Re: For review: The byte-order mark (BOM) in HTML from Asmus Freytag on 2012-12-20 (www-international@w3.org from October to December 2012)

From: Asmus Freytag <asmusf@ix.netcom.com>
Date: Thu, 20 Dec 2012 08:07:09 -0800
To: Leif Halvard Silli <xn--mlform-iua@xn--mlform-iua.no>
CC: Richard Ishida <ishida@w3.org>, www International <www-international@w3.org>
Message-ID: <50D337AD.3070700@ix.netcom.com>

On 12/20/2012 7:42 AM, Leif Halvard Silli wrote:
> Asmus Freytag, Thu, 20 Dec 2012 07:25:49 -0800:
>> On 12/20/2012 3:53 AM, Leif Halvard Silli wrote:
>>> How about being consistent about writing
>>>
>>>  byte order mark
>>>
>>> and not
>>>
>>>  byte-order mark
>>>
>>> since the former is the official form?
>> And not to forget,  BYTE ORDER MARK, when indicating the formal identifier.
> So then, let me rephrase my proposal: How about using the formal
> identifier rather than 'byte-order mark'?
>
> PS: I personally like the hyphened version. So this proposal is only
> based on a wish to promote the official codification.
Leif,

The rules for character name matching officially ignore the hyphen (that 
is, you will never see a formal name "BYTE-ORDER MARK" that designates 
something that different from the BYTE ORDER MARK). Therefore, I see no 
problem with using U+FEFF BYTE ORDER MARK to formally announce the 
character and  "byte-order mark" in lower case, in the running text, 
using ordinary English rules of hyphenation.
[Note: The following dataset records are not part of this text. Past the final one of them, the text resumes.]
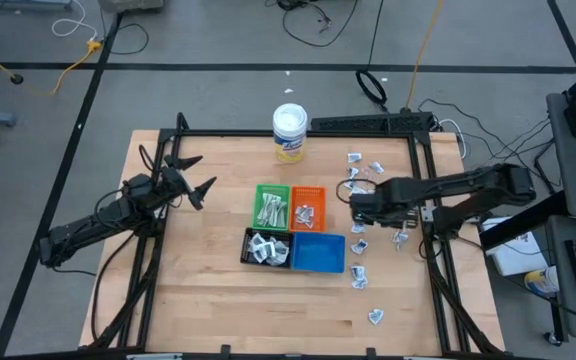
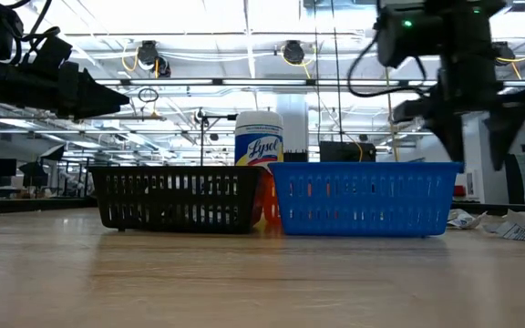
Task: Pick & Place First Aid Supplies
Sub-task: Put the ointment pack into the orange bin
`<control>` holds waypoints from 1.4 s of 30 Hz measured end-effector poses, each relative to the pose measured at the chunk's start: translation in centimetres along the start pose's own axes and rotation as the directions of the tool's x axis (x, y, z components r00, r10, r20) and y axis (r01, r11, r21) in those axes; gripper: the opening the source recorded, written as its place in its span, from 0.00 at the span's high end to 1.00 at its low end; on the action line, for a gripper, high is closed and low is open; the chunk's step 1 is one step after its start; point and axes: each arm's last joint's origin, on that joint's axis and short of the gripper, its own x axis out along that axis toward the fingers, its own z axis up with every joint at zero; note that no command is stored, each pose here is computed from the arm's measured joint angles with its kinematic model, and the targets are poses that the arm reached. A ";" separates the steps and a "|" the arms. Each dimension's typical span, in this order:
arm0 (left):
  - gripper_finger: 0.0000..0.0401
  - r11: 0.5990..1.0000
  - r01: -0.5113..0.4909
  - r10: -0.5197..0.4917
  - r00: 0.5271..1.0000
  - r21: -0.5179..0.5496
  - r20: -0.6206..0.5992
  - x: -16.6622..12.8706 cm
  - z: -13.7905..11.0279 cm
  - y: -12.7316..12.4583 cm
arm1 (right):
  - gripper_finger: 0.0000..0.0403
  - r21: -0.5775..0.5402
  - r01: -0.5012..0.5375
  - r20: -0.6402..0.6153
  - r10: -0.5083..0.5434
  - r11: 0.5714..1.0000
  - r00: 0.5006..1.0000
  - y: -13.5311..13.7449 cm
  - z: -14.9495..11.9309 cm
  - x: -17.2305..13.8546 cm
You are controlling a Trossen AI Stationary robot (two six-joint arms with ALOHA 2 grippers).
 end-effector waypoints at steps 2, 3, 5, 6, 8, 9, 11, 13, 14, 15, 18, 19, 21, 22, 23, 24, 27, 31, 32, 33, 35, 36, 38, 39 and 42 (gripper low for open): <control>0.02 1.000 0.000 0.000 1.000 0.000 0.000 0.0 0.0 0.0 | 0.52 0.039 0.010 0.001 -0.010 0.999 1.000 -0.9 0.1 0.2; 0.02 1.000 0.000 0.000 1.000 0.000 0.000 0.0 0.0 0.0 | 0.52 0.057 0.012 0.002 -0.012 0.998 1.000 -1.3 0.2 0.3; 0.02 1.000 0.000 0.000 1.000 0.000 0.000 0.0 0.0 0.0 | 0.52 0.090 0.022 0.001 -0.022 0.996 1.000 -2.0 0.3 0.7; 0.02 1.000 0.000 0.000 1.000 0.000 0.000 0.0 0.0 0.0 | 0.52 0.105 0.033 0.001 -0.033 0.994 0.999 -2.2 0.3 1.0; 0.02 1.000 0.000 0.000 1.000 0.000 0.000 0.0 0.0 0.0 | 0.52 0.126 0.069 -0.026 -0.066 0.990 0.997 -2.6 0.2 1.8; 0.02 1.000 0.000 0.000 1.000 0.000 0.000 0.0 0.0 0.0 | 0.52 0.133 0.083 -0.037 -0.078 0.988 0.996 -2.8 0.2 2.2; 0.02 1.000 0.000 0.000 1.000 0.000 0.000 0.0 0.0 0.0 | 0.52 0.149 0.101 -0.041 -0.096 0.984 0.995 -3.1 0.2 2.9; 0.02 1.000 0.000 0.000 1.000 0.000 0.000 0.0 0.0 0.0 | 0.52 0.165 0.118 -0.038 -0.113 0.979 0.993 -3.3 0.2 3.6; 0.02 1.000 0.000 0.000 1.000 0.000 0.000 0.0 0.0 0.0 | 0.52 0.169 0.122 -0.038 -0.117 0.978 0.992 -3.4 0.2 3.9; 0.02 1.000 0.000 0.000 1.000 0.000 0.000 0.0 0.0 0.0 | 0.52 0.176 0.127 -0.037 -0.122 0.976 0.992 -3.6 0.2 4.2; 0.02 1.000 0.000 0.000 1.000 0.000 0.000 0.0 0.0 0.0 | 0.52 0.190 0.135 -0.037 -0.130 0.972 0.991 -4.0 0.2 5.1; 0.02 1.000 0.000 0.000 1.000 0.000 0.000 0.0 0.0 0.0 | 0.52 0.195 0.133 -0.039 -0.127 0.972 0.991 -4.1 0.3 5.4; 0.02 1.000 0.000 0.000 1.000 0.000 0.000 0.0 0.0 0.0 | 0.52 0.203 0.128 -0.045 -0.121 0.971 0.992 -4.2 0.4 6.0; 0.02 1.000 0.000 0.000 1.000 0.000 0.000 0.0 0.0 0.0 | 0.52 0.204 0.123 -0.050 -0.116 0.971 0.992 -4.2 0.5 6.3; 0.02 1.000 0.000 0.000 1.000 0.000 0.000 0.0 0.0 0.0 | 0.52 0.202 0.116 -0.053 -0.107 0.972 0.993 -4.2 0.6 6.5; 0.02 1.000 0.000 0.000 1.000 0.000 0.000 0.0 0.0 0.0 | 0.53 0.203 0.105 -0.056 -0.096 0.974 0.994 -4.1 0.7 6.6; 0.02 1.000 0.000 0.000 1.000 0.000 0.000 0.0 0.0 0.0 | 0.57 0.203 0.093 -0.061 -0.082 0.975 0.995 -4.0 1.0 6.7; 0.02 1.000 0.000 0.000 1.000 0.000 0.000 0.0 0.0 0.0 | 0.69 0.188 0.091 -0.068 -0.079 0.978 0.995 -4.0 1.3 6.7; 0.02 1.000 0.000 0.000 1.000 0.000 0.000 0.0 0.0 0.0 | 0.72 0.188 0.093 -0.076 -0.080 0.978 0.994 -4.0 1.4 6.7; 0.02 1.000 0.000 0.000 1.000 0.000 0.000 0.0 0.0 0.0 | 0.75 0.188 0.094 -0.081 -0.080 0.978 0.994 -4.0 1.4 6.8; 0.02 1.000 0.000 0.000 1.000 0.000 0.000 0.0 0.0 0.0 | 0.81 0.183 0.083 -0.083 -0.068 0.980 0.994 -3.9 1.4 6.8; 0.02 1.000 0.000 0.000 1.000 0.000 0.001 0.0 0.0 0.0 | 0.85 0.180 0.073 -0.083 -0.059 0.981 0.995 -3.8 1.4 6.8; 0.02 1.000 0.000 0.000 1.000 0.000 0.000 0.0 0.0 0.0 | 0.92 0.152 0.050 -0.084 -0.038 0.987 0.996 -3.5 1.4 6.6; 0.02 1.000 0.000 0.000 1.000 0.000 0.000 0.0 0.0 0.0 | 0.96 0.132 0.035 -0.084 -0.024 0.991 0.996 -3.2 1.4 6.3; 0.02 1.000 0.000 0.000 1.000 0.000 0.000 0.0 0.0 0.0 | 0.98 0.069 -0.015 -0.083 0.021 0.998 0.996 -2.4 1.4 5.2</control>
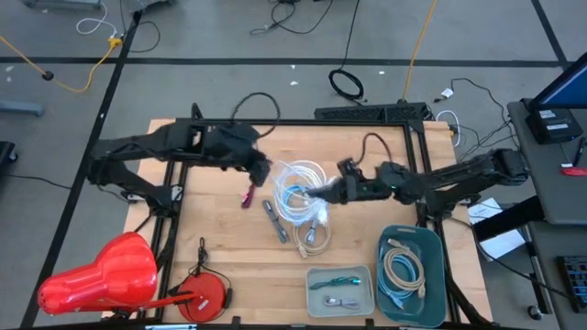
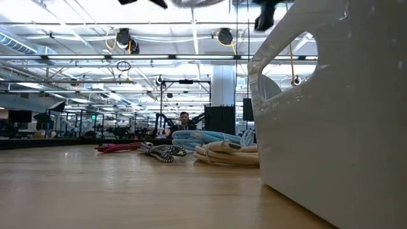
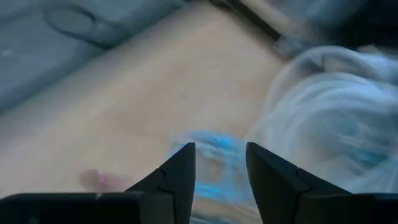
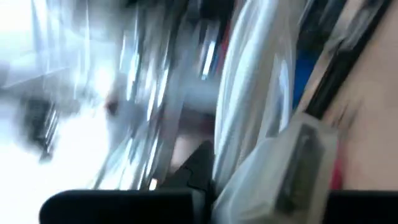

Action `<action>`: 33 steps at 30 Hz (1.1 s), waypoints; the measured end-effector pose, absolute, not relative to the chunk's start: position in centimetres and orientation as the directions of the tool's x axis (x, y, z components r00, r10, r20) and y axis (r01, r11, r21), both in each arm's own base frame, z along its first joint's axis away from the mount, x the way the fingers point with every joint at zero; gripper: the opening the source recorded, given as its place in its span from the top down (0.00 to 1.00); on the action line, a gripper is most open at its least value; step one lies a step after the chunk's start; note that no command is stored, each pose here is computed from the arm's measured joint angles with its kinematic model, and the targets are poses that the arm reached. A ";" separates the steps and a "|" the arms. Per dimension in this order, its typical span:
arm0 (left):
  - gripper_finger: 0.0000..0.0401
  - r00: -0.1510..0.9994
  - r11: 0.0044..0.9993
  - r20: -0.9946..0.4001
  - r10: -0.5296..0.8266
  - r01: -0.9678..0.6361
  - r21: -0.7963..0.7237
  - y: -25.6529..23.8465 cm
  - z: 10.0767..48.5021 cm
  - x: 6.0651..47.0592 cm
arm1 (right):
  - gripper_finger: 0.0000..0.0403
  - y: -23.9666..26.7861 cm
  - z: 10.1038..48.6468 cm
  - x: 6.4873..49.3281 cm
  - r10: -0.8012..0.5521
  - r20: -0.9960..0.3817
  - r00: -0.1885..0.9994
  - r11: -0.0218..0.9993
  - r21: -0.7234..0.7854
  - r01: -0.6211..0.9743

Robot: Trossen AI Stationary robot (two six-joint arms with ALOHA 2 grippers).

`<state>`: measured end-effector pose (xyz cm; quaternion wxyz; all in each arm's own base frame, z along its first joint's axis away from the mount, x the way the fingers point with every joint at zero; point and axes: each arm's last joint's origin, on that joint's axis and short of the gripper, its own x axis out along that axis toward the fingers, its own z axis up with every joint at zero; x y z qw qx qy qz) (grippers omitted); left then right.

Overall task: Pick & Place USB Port
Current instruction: Put the white HDMI cable into the blue bin

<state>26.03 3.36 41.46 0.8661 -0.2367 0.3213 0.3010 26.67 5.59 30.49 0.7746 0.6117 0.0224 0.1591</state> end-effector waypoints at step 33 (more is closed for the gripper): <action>0.64 0.576 0.706 -0.666 0.474 -0.701 -0.104 3.6 42.2 24.4 | 0.92 13.2 33.1 14.3 0.542 -0.430 0.722 0.181 0.899 0.399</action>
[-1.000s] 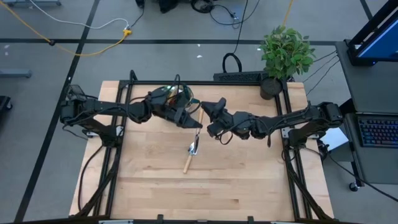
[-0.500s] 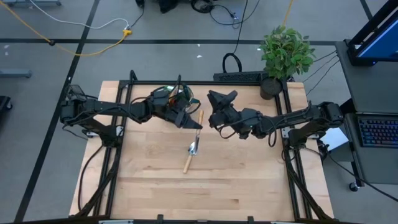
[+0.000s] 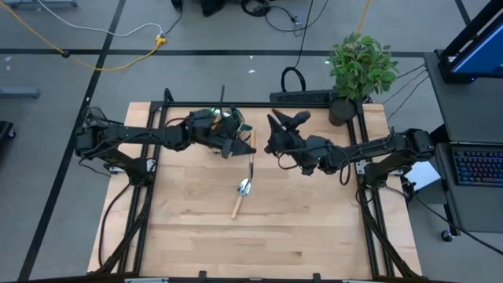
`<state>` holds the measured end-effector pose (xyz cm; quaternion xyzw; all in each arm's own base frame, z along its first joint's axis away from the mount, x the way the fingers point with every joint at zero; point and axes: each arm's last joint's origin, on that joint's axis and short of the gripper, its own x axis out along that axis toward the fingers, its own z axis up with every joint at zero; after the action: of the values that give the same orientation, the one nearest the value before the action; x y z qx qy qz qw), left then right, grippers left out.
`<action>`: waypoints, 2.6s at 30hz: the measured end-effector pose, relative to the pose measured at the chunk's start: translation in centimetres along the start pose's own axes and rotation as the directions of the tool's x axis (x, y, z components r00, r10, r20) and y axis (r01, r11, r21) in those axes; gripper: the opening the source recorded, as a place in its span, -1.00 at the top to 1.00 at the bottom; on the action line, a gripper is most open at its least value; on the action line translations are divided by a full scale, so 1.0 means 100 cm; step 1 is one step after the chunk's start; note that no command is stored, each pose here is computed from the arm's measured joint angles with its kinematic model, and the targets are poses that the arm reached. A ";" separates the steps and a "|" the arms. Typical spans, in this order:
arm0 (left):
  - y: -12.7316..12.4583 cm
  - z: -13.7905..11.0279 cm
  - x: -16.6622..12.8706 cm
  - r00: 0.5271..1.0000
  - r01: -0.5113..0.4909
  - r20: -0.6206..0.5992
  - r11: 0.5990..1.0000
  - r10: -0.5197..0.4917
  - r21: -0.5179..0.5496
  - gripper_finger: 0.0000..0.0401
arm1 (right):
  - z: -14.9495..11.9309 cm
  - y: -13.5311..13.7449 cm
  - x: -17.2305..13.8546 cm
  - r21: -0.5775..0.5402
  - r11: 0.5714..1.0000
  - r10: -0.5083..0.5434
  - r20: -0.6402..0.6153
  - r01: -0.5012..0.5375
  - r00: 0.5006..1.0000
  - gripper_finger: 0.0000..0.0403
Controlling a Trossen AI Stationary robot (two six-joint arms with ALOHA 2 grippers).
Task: Pick & Place Garden tools in Gardening bag
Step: Put the right trowel into the gardening bag
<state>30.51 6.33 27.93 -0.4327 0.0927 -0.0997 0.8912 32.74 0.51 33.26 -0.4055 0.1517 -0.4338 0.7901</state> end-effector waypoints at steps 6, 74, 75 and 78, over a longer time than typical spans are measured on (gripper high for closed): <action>0.007 0.017 -0.024 0.984 -0.166 0.105 0.966 0.147 0.196 0.64 | -0.002 -0.001 -0.003 0.066 0.996 -0.055 -0.107 0.062 0.993 0.48; 0.065 0.045 -0.062 0.624 -0.754 0.401 0.382 0.671 0.534 0.36 | 0.000 0.001 -0.005 0.167 0.985 -0.038 -0.089 0.052 0.995 0.48; 0.065 0.046 -0.062 0.625 -0.754 0.406 0.381 0.667 0.535 0.36 | 0.000 0.001 -0.005 0.167 0.985 -0.038 -0.089 0.052 0.995 0.48; 0.061 0.050 -0.061 0.633 -0.757 0.449 0.383 0.631 0.529 0.36 | 0.000 0.001 -0.005 0.167 0.985 -0.038 -0.089 0.052 0.995 0.48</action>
<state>26.51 15.39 26.61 -0.0031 0.1447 0.2953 0.9444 32.49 0.97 33.10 -0.3214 0.1390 -0.4799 0.8044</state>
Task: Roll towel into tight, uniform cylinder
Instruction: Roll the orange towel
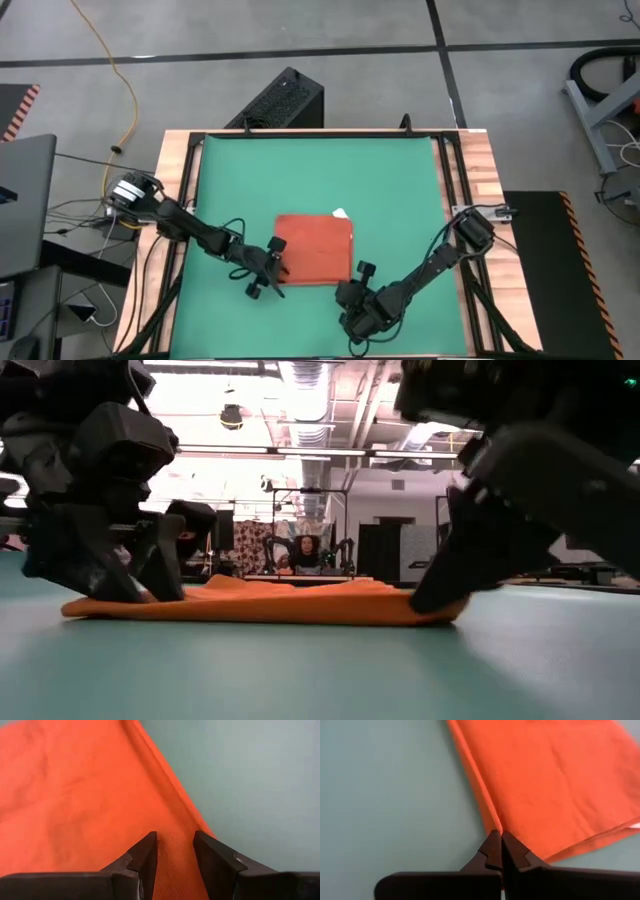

The same rules also ignore case, but it is conventional to present the 
formal identifier, if that is intended, in all uppercase. (Just as it is 
conventional to use uppercase hex numbers and 4-6 digits with a U+ for 
the character code to mark a Unicode code point in running text)

I would definitely recommend against using BYTE-ORDER MARK anywhere, 
because that might mislead people into which form of this identifier is 
the published form.

A./

Received on Thursday, 20 December 2012 16:07:56 UTC